Corticosteroids (CSs) are the initial therapy for immune thrombocytopenia (ITP); however, their efficacy is not adequately predicted. As a novel biomarker, the composition of the gut microbiota is non-invasively tested and altered in patients with ITP. This study aims to develop a predictive model that leverages gut microbiome data to predict the CS response in patients with ITP within the initial four weeks of treatment. Metagenomic sequencing is performed on fecal samples from 212 patients with ITP, 152 of whom underwent CS treatment and follow-up. Predictive models are trained using six machine-learning algorithms, integrating clinical indices and gut microbiome data. The support vector machine (SVM) algorithm-based model has the highest accuracy (AUC = 0.80). This model utilized a comprehensive feature set that combined clinical data (including sex, age, duration, platelet count, and bleeding scales) with selected microbial species (including Bacteroides ovatus, Bacteroides xylanisolvens, and Parabacteroides gordonii), alpha diversities, KEGG pathways, and microbial modules. This study will provide new ideas for the prediction of clinical CS efficacy, enabling informed decision-making regarding the initiation of CS or personalized treatment in patients with ITP.

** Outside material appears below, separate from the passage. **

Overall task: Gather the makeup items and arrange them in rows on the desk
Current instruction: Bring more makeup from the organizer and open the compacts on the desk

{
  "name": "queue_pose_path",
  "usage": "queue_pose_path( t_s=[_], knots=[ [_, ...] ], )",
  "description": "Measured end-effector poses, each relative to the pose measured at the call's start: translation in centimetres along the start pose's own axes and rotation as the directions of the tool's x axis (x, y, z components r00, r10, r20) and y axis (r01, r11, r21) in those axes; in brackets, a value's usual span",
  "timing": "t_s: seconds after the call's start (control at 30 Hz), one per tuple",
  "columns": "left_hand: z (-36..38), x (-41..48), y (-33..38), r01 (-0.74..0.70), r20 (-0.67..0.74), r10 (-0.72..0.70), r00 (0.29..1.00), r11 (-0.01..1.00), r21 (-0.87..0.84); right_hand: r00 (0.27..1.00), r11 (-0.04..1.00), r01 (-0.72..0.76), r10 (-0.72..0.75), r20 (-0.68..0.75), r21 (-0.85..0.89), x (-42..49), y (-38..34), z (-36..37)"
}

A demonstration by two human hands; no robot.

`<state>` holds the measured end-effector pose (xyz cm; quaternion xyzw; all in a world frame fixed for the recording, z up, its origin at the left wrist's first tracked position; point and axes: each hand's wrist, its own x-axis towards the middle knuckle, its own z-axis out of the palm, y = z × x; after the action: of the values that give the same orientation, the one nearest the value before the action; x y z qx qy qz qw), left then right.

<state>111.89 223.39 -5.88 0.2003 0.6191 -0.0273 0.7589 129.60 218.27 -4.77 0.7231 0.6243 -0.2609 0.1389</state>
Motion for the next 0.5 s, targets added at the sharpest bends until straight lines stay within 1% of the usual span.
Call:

糖皮质激素(CSs)是免疫性血小板减少症(ITP)的初始治疗方法;然而,其疗效尚无法得到充分预测。作为一种新型生物标志物,肠道微生物群的组成可通过非侵入性方式检测,且ITP患者的肠道微生物群组成会发生改变。本研究旨在开发一种预测模型,利用肠道微生物组数据预测ITP患者在治疗最初四周内对CS的反应。对212例ITP患者的粪便样本进行宏基因组测序,其中152例接受了CS治疗及随访。使用六种机器学习算法训练预测模型,整合临床指标和肠道微生物组数据。基于支持向量机(SVM)算法的模型具有最高的准确率(AUC = 0.80)。该模型利用了一个综合特征集,将临床数据(包括性别、年龄、病程、血小板计数和出血量表)与选定的微生物种类(包括卵形拟杆菌、解木聚糖拟杆菌和戈登副拟杆菌)、α多样性、KEGG通路及微生物模块相结合。本研究将为临床CS疗效的预测提供新思路,有助于在ITP患者中就CS的起始治疗或个性化治疗做出明智决策。